Retour de l'administration dans la ville de Kidal

L'administration devrait bientôt recommencer à fonctionner dans la ville de Kidal. Son gouverneur, nommé par Bamako, prend ses fonctions ce jeudi. Priorité : préparer le terrain pour la présidentielle du 28 juillet.

Absente de Kidal depuis plus d'un an à la suite d'une offensive des rebelles touareg du MNLA, qui s'étaient alliés à des groupes islamistes armés, l'administration malienne aura fort à faire durant les deux petites semaines qui restent avant le scrutin présidentiel.

Une mission difficile en perspective

Alors que la distribution des cartes d'électeurs et la campagne électorale sont en cours à Bamako et dans d'autres villes du Mali, à Kidal le processus électoral tarde à démarrer. Nommé récemment gouverneur de la ville, le colonel Adama Kamissoko, se veut pourtant confiant :

« Ce ne sera pas facile mais il faut tout faire pour démarrer et pour que les élections se déroulent le 28 juillet. A partir d'aujourd'hui les cartes d'électeurs seront distribuées. En ce qui concerne les candidats, Kidal est là, les candidats qui voudrons venir pourrons faire ce qu'ils veulent. »

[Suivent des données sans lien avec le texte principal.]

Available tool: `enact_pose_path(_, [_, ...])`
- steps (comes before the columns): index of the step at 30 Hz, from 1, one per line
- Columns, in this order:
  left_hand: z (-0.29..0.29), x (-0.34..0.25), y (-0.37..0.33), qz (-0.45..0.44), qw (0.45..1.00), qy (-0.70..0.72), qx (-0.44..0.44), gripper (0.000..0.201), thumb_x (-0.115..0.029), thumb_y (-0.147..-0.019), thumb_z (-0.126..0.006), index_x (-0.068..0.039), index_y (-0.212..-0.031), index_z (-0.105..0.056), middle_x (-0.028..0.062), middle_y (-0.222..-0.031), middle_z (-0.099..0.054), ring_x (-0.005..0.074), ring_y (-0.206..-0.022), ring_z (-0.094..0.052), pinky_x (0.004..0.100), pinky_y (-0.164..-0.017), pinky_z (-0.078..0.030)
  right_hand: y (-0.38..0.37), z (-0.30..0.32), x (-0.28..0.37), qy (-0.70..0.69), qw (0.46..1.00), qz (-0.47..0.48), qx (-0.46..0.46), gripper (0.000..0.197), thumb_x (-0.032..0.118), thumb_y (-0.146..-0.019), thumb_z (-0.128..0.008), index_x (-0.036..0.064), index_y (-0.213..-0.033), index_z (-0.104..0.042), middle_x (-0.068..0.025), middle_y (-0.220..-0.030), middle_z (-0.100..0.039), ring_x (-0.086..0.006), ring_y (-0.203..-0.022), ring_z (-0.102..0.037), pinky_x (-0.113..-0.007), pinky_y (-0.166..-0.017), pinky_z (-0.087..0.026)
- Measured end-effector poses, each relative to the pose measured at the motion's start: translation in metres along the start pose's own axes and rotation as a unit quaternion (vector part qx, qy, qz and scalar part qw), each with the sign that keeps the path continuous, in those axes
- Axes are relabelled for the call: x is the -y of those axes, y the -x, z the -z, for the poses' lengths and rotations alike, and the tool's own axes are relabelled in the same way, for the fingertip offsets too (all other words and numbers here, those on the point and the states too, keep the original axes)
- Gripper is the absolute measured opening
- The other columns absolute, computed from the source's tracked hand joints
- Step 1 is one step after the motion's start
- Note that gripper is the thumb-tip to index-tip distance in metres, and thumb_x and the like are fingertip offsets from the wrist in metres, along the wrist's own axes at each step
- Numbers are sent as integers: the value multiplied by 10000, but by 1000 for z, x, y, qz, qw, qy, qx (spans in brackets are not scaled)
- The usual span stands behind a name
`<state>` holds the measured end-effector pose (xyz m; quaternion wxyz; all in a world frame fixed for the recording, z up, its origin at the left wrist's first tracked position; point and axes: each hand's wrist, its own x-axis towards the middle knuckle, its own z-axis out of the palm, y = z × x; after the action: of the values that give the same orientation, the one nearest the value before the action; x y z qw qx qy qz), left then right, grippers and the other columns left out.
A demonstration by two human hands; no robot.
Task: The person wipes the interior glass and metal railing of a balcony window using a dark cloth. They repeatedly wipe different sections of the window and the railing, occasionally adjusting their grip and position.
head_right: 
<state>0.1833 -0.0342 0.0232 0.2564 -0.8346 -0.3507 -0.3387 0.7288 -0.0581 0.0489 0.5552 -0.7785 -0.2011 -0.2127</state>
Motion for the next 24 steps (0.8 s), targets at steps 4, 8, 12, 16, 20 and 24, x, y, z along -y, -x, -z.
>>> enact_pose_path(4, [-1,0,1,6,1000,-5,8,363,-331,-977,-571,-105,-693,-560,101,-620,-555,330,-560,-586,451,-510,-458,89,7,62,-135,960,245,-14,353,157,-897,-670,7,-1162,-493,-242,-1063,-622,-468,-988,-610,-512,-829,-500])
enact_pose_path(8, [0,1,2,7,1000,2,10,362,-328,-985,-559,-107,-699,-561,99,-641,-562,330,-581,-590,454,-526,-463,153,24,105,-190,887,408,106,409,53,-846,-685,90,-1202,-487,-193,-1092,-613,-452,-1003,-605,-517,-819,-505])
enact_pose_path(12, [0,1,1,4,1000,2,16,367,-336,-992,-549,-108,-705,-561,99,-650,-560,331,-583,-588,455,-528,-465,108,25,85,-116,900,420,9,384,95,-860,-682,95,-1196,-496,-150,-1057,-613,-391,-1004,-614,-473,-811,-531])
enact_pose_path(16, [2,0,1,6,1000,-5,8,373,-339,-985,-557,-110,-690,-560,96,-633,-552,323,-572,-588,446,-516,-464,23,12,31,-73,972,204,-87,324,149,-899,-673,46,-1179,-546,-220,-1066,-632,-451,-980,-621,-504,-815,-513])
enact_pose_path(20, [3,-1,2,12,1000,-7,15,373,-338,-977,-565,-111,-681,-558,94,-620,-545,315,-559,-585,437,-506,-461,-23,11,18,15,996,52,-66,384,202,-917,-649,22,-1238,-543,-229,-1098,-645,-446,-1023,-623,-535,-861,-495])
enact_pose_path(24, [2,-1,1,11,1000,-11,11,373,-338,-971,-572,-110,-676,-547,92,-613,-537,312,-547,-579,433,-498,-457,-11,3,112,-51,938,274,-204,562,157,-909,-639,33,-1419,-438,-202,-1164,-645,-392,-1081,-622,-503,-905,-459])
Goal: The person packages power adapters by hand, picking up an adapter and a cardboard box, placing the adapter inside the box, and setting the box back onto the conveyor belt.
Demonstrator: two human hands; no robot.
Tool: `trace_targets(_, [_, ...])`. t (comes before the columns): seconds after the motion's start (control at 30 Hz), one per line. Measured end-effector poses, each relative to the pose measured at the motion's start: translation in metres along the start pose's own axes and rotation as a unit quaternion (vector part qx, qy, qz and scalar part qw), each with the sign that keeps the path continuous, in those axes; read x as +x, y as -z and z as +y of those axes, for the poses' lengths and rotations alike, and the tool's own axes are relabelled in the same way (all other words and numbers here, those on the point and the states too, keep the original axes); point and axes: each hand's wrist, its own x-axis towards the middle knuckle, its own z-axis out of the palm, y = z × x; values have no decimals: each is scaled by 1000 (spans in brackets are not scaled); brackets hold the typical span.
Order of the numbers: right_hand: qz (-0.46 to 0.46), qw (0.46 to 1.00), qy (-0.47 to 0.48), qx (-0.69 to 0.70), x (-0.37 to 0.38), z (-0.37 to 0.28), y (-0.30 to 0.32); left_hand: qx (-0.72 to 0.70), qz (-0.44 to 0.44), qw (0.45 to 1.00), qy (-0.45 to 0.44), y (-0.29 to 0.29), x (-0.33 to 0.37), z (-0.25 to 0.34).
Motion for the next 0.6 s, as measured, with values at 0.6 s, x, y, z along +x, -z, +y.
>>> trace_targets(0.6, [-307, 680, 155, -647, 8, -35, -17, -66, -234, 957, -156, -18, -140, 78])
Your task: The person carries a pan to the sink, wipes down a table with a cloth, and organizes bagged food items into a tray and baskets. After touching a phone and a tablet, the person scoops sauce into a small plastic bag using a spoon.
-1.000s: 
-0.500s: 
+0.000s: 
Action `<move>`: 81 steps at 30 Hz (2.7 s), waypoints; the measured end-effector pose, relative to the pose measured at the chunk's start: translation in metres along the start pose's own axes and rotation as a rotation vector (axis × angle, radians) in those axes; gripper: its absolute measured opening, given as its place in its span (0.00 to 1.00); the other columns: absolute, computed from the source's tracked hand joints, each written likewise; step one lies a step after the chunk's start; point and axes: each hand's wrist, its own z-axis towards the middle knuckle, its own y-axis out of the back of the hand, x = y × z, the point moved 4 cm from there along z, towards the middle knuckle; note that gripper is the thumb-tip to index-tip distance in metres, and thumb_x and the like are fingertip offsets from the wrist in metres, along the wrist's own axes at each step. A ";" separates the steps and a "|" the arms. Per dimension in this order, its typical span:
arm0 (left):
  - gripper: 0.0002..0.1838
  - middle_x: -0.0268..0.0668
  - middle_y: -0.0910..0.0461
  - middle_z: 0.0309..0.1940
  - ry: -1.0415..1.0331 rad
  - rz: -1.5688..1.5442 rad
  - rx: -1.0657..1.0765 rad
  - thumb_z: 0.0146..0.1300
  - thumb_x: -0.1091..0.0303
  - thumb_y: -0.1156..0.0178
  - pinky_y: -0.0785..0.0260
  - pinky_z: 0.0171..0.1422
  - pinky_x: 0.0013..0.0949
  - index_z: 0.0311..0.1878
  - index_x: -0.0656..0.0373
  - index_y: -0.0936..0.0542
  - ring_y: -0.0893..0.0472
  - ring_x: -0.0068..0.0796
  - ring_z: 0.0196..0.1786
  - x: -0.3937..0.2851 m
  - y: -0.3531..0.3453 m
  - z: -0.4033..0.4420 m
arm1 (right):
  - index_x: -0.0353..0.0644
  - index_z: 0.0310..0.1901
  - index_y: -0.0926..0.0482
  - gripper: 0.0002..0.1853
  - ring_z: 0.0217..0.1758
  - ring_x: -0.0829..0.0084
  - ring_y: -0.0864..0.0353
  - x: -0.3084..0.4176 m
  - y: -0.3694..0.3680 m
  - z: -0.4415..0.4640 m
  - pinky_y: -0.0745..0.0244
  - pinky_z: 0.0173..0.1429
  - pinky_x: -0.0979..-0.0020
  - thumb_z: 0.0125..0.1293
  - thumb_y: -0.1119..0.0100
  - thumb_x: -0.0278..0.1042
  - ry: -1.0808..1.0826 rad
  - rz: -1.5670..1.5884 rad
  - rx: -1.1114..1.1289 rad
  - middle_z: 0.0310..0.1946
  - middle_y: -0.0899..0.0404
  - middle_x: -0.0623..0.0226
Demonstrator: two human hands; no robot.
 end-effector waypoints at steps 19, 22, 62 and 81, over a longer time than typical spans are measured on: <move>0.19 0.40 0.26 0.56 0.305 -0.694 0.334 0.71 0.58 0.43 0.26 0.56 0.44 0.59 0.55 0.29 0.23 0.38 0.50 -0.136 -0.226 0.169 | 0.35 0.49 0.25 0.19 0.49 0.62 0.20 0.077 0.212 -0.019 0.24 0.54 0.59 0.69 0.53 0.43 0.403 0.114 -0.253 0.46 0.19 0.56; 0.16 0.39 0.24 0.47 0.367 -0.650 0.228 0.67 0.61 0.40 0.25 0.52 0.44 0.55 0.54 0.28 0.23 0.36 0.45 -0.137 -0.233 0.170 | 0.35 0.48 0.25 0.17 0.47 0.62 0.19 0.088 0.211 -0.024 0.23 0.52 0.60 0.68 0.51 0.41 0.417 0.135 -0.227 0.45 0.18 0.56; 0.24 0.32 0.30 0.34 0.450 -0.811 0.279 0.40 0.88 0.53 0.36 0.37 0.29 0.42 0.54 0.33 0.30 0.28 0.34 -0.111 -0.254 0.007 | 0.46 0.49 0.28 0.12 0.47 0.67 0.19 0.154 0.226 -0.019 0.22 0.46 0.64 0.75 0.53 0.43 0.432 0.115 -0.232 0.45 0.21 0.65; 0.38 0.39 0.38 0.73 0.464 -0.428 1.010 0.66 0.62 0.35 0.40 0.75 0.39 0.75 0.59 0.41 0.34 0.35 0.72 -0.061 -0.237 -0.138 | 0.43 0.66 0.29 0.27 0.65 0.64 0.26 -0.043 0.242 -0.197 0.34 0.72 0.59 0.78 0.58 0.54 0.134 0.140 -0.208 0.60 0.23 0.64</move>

Aprés l'armée, c'est donc l'administration centrale malienne qui se réinstalle dans la ville de Kidal.

Mali Präsidentschaftswahl Wähler Wahlunterlagen

Dans plusieurs villes du Mali la distribution des cartes d'électeurs se poursuit

Un contexte tendu

Sur place, les tensions restent pourtant toujours vives entre partisans et opposants du retourde l'armée malienne dans la ville, il y a près d'une semaine. L'arrivé du nouveau gouverneur n'est pas non plus bien vue par tous, comme le précise Touré Mazou, membre de la cellule de communication du MNLA.

« On ne voit pas l'utilité d'un gouverneur à Kidal, il n'est pas accepté par la population parce qu'ils disent qu'il y a déjà un gouverneur. Dans l'accord on a juste dit qu'il faut que le MNLA facilite le déroulement des élections. Les préfets et les membres de la CENI suffissent pour cela. »

Les rebelles touaregs réclament par ailleurs la libération de personnes détenues par Bamako. Ces libérations étaient prévue dans l'accord signé en juin avec les autorités centrales en vue de la présidentielle du 28 juillet. Selon Mahamadou Djeri Maïga, l'un des responsables des groupes touareg signataires de l'accord, les autorités maliennes ne respectent pas tous leurs engagements.